When we arrived Tuesday, one of our main goals for the week was to try and get the English class set up. God paved the way ... when we arrived at the Mayor's office shortly after getting to Yosemite, he was actually there. Within a short time the Director of the school happened (not really - God knew we needed him) to show up. Within an hour (that's fast for Africa time because everyone has to have their say) we had it ironed out. The next day and Wednesday's each week following at the school at 4pm, the 6th graders would come for class. We were glad the Director showed up to help us with the class because we are unfamilar with their style of teaching. They do a great deal of repetition and you repeat by sides of the classroom, together, then by individual table and then volunteers snap their finger at you and you select them to stand a recite on their own. We taught the alphabet and Good Morning and Welcome. At the end another teacher who had showed up and spoke some English, asked us to sing a song in English and they would sing one for us. We decided to sing "Esa Loves Me"... another open door and on our first day of class - OUR FATHER is GOOD! We pray to be able to eventually be able to teach this to the class and have a chance to talk about what it means.
We have made a friendship with a man that we have started parking our truck outside his shop right near the market every time we go to town. "Brad" speaks French and "Sonshine" so he helps us learn some words when we come. We have nicknamed him our 'parking attendant' because he always likes to give us hand signals on how to straight park against the curb! Most Africans do like to tell you how to drive and park even though most have never driven a car and many have never been in one :) We usually don't buy anything from his store because has odds and ends but he doesn't mind. Last week we needed a 25 kilo bag of rice to take to the village with us which we haven't done before. We were asking him where we could buy it and he just happened to have that (no real surprise, God allowed him to have what we needed). As we were making the purchase inside rather than talking on the street as usual, he asked us if we 'pray'. We proceeded to have quite a long discussion in my simple French about Esa. He was actually trying to debate theology and showed us Our Father's Word in French alongside the M. book of faith (but we could not touch it because our hands had not been washed) and even told us what page to go to read about Mary falling asleep and our Father coming into her for Esa to be born. We soooo wanted to look at his book, but couldn't. He persisted with questioning me quite a bit but I was eventually able to end the conversation cordially with him knowing we follow the Esa road and that we both love our Father, but believe differently in the power of Esa.
We have been taught that it is best not to get into an argument/ deep discussion with people on such issues for the time being. They are likely not under the conviction of the Holy Spirit, they just want to debate, so we simply ask for prayer that as our relationship develops with "Brad" we will have a chance to share the true Esa with him.
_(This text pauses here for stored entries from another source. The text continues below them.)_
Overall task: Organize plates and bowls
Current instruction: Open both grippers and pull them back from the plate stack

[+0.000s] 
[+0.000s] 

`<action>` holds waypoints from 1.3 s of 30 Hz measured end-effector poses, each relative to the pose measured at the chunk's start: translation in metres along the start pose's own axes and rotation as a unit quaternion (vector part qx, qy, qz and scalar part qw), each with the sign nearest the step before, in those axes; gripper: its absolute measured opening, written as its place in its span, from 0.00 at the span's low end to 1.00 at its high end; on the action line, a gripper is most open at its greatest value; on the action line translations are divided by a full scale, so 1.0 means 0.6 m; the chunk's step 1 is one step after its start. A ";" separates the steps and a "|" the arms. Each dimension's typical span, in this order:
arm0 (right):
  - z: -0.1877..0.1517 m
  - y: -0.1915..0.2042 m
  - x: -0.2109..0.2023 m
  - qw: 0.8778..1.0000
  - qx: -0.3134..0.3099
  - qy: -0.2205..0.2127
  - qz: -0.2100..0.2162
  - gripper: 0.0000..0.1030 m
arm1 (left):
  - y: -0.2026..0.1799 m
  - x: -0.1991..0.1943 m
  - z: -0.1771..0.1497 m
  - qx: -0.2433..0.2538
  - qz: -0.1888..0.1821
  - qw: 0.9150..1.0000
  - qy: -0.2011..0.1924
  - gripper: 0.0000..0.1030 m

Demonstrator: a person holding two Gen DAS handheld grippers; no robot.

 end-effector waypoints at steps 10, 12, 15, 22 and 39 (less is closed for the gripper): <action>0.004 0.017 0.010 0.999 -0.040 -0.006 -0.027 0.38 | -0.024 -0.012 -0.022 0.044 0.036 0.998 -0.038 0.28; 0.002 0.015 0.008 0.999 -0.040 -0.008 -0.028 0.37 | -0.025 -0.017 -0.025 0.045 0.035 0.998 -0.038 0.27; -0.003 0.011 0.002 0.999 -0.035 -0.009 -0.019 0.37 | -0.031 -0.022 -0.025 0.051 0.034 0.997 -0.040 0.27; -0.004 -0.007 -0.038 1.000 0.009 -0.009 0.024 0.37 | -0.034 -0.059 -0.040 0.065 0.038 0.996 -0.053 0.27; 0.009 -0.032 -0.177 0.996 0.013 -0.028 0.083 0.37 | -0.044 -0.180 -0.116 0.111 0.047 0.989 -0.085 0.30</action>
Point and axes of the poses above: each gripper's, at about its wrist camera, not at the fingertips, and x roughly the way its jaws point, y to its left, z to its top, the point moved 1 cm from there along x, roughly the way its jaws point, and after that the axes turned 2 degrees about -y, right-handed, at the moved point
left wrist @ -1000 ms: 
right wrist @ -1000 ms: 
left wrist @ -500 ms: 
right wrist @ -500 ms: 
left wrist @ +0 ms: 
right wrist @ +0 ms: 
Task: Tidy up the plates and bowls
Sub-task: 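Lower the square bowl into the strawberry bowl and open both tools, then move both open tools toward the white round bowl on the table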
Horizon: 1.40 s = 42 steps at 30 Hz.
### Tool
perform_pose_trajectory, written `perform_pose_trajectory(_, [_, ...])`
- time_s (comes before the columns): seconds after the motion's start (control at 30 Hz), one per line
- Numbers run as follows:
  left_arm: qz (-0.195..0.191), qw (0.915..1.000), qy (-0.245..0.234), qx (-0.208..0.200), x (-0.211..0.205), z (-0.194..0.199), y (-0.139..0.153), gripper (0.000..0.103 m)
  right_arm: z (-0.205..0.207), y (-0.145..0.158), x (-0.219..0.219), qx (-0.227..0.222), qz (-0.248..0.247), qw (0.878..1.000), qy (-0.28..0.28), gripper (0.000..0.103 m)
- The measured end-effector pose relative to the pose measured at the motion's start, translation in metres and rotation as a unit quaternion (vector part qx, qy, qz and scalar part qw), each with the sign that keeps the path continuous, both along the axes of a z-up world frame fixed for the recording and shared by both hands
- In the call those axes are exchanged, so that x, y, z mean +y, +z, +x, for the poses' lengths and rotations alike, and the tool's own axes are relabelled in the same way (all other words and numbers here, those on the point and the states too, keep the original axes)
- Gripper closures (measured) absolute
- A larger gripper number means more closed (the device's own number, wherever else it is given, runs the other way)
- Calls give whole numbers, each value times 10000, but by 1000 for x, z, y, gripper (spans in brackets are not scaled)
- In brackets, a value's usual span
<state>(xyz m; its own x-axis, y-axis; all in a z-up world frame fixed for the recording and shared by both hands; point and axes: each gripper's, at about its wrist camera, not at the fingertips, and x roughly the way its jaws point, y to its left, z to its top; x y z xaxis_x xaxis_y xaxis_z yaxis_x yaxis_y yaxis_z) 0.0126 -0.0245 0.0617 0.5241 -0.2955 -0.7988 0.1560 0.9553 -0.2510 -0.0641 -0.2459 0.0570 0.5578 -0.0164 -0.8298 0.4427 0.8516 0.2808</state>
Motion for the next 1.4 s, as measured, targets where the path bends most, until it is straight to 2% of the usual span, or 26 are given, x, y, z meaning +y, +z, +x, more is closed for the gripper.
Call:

My 38th Birthday highlighted the end of the week! I laid there looking up at the moon peering just around the edge of the thatch roof porch and thought about my birthday last year - celebrating with A. Norma and Lori in DC and how I never would have dreamed I'd be celebrating it this year on a cot, under mosquito net on the edge of the Sahara Desert in Mali! WOW what God can do in a year. I also thought about I have no idea where I will be laying looking up at the moon next year but THANKFULLY GOD DOES!
My teammates, Abby and Sarah, made my Mali birthday one to remember. Starting with they surprised me in the morning at the village with fula-fula (the donut hole type fried millet that I like) and the other breakfast looking donut thing that is bigger and made with flour. It wasn't as good and was a hollow pocket of air on the inside --- we joked saying, if they only knew they had donuts but were just missing the jelly or custard in the air pocket!
My teammates, Abby and Sarah, made my Mali birthday one to remember. Starting with they surprised me in the morning at the village with fula-fula (the donut hole type fried millet that I like) and the other breakfast looking donut thing that is bigger and made with flour. It wasn't as good and was a hollow pocket of air on the inside --- we joked saying, if they only knew they had donuts but were just missing the jelly or custard in the air pocket!
We came back into town during the day so dinner that night we headed into downtown "North Star" to a 'restaurant'. Restaurant here is a term used loosely. It basically means you have some food you cook up and you have a table you cook/ serve on and some benches and chairs for people to sit around you. "Sibi" the man we wanted to go to was not set up so we wondered around determined to find something else. We settled on one as we saw the guy adding food into the pot when we walked up so we knew it was fresh. We wound up with some meat (most of which we can't eat because it's intestinal) and broth with onions and tomatoes in it that we dipped in bread. It was good actually. The broth reminded me on French onion soup and when dipped in bread - that reminded me of White Castles - so I had White Castles for my 38th Birthday (or won't Chuck Hird be proud!) They had brought a candle with them and held it in my bowl of meat and sang Happy Birthday to me which the 'chef' and those around of course had a good time with. I explained in French is was my birthday and they gave me many "Felicitations!"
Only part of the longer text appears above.